Month-to-month changes in payroll employment—as regularly reported in the media and here on the pages of the Arkansas Economist—come from the BLS’s Current Employment Statistics (CES) program.  According the the BLS, the CES surveys “about 150,000 businesses and government agencies, representing approximately 390,000 individual worksites.”  This sample is used to produce employment estimates for the nation, the states, and metropolitan statistical areas.  It is one of the most timely and accurate measure of economic activity that is available—especially on the regional and local levels.  Nevertheless, it is a survey—subject to sampling error and unmeasured changes in the structure of of the labor market.  Specifically, the CES must use estimates of the number of establishments in a given state or metro area.  During times when there are many business entrances or exits from the market, these estimates can be off the mark.
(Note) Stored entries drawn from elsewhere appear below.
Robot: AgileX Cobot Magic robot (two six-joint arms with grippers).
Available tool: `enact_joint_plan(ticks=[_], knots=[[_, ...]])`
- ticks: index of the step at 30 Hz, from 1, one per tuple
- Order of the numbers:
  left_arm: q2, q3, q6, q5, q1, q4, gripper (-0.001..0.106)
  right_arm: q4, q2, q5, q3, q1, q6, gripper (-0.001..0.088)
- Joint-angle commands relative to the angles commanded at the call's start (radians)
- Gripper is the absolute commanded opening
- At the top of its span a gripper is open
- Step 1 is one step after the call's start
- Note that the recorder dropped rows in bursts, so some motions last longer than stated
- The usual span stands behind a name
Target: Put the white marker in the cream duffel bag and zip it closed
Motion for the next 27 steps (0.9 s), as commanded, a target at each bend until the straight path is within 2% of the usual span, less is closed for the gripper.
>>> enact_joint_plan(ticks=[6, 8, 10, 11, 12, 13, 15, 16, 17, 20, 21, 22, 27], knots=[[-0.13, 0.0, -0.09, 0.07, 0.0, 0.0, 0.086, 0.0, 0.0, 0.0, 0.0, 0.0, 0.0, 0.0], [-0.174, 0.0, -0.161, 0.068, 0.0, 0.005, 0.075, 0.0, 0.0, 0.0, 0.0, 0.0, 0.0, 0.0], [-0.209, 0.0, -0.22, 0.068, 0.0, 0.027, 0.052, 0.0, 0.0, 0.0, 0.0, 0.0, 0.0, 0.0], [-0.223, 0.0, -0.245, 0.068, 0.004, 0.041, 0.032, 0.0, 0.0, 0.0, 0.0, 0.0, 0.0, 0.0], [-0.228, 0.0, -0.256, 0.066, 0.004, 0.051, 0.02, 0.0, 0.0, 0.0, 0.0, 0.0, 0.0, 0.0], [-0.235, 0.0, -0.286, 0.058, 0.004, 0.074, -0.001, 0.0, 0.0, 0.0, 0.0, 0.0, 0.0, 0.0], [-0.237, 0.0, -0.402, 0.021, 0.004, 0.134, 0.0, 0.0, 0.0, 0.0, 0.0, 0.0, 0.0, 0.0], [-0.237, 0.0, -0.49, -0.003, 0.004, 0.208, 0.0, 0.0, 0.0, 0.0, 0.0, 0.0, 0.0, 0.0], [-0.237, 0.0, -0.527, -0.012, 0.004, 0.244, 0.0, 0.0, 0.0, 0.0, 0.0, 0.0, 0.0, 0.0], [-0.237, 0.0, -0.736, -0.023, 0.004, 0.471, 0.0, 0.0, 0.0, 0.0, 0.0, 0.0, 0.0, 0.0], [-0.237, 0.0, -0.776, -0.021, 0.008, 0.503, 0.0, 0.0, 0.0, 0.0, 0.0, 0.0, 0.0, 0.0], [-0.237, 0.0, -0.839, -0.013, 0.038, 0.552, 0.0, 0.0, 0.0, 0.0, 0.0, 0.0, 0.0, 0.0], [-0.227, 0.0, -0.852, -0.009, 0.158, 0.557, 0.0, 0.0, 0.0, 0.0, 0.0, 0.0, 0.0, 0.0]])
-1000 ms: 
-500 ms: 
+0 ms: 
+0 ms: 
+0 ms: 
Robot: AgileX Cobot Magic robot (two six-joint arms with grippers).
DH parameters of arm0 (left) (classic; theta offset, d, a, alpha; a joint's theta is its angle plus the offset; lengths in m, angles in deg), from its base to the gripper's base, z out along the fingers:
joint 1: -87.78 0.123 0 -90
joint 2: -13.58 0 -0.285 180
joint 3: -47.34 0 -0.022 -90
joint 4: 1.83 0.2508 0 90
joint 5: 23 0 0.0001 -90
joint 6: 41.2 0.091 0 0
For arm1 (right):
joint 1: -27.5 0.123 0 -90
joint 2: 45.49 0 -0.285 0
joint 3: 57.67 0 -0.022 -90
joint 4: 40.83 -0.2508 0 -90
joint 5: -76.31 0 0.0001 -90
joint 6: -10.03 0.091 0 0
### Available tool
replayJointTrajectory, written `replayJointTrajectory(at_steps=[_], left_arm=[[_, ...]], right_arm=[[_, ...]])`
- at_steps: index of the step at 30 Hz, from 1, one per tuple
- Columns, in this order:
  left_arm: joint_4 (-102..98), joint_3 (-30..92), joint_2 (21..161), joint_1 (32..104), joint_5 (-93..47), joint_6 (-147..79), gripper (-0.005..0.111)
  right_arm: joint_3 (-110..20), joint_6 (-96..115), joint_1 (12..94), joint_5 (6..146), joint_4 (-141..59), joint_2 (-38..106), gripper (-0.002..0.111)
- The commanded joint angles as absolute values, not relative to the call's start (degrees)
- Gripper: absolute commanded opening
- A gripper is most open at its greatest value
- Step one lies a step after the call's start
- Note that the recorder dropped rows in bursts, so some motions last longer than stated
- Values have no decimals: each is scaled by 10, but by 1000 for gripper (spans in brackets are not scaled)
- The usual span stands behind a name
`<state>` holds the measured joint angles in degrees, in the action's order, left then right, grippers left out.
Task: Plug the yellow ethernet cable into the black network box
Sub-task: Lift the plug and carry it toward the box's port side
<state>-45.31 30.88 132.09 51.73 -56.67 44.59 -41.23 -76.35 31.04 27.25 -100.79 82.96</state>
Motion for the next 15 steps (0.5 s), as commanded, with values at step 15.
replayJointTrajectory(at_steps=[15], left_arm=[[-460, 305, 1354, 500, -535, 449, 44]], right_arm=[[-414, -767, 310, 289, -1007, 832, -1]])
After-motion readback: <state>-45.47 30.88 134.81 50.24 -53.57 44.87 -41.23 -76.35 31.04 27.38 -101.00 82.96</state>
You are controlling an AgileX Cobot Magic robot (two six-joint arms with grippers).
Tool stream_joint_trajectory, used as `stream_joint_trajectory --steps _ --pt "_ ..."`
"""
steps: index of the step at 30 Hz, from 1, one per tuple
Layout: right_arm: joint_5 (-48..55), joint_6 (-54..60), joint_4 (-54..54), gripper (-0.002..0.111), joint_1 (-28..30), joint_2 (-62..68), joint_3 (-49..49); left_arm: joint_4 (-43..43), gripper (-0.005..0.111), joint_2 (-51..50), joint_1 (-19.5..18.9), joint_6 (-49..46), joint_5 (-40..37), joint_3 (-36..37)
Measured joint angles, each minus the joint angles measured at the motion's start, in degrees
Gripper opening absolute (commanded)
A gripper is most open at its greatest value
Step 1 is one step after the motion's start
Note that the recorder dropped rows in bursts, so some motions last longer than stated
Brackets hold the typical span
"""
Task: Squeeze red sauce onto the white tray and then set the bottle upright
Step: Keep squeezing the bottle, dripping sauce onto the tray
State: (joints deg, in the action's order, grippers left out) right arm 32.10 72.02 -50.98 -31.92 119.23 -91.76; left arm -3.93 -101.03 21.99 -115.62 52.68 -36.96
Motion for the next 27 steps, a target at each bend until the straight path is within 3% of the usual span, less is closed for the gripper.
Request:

To improve the accuracy of the statistics compiled by the CES program, the BLS also calculates a Quarterly Census of Employment and Wages (QCEW).  This is the report that came out earlier this week. 

The QCEW is a comrehensive and detailed account of employment, disaggregated by sectors and by counties.  It is constructed from state unemployment insurance records, so it constitutes a full accounting of all covered jobs in the nation.  Because of it’s comprehensive coverage, the QCEW provides a more accurate picture of employment than the CES. 

However, data for the QCEW take longer to compile.   This week’s “new” data cover the period April-June 2009.  Old news.  But this more comprehensive measure will soon be used to “benchmark” the data from the CES.  On March 10, the BLS will release revisions to the CES payroll employment figures, based on the new data from the QCEW.  

For Arkansas, the QCEW showed that employment declined sharply during the first six months of 2009–down by approximately 33 thousand jobs.  In contrast, the monthly payroll employment reports from the CES have been suggesting that Arkansas employment began to stabilize in March (as reported in the Arkansas Economist here and here, for example).  We can be confident that the revisions will show sharply larger job-losses in early 2009 than are presently shown in the CES payroll data.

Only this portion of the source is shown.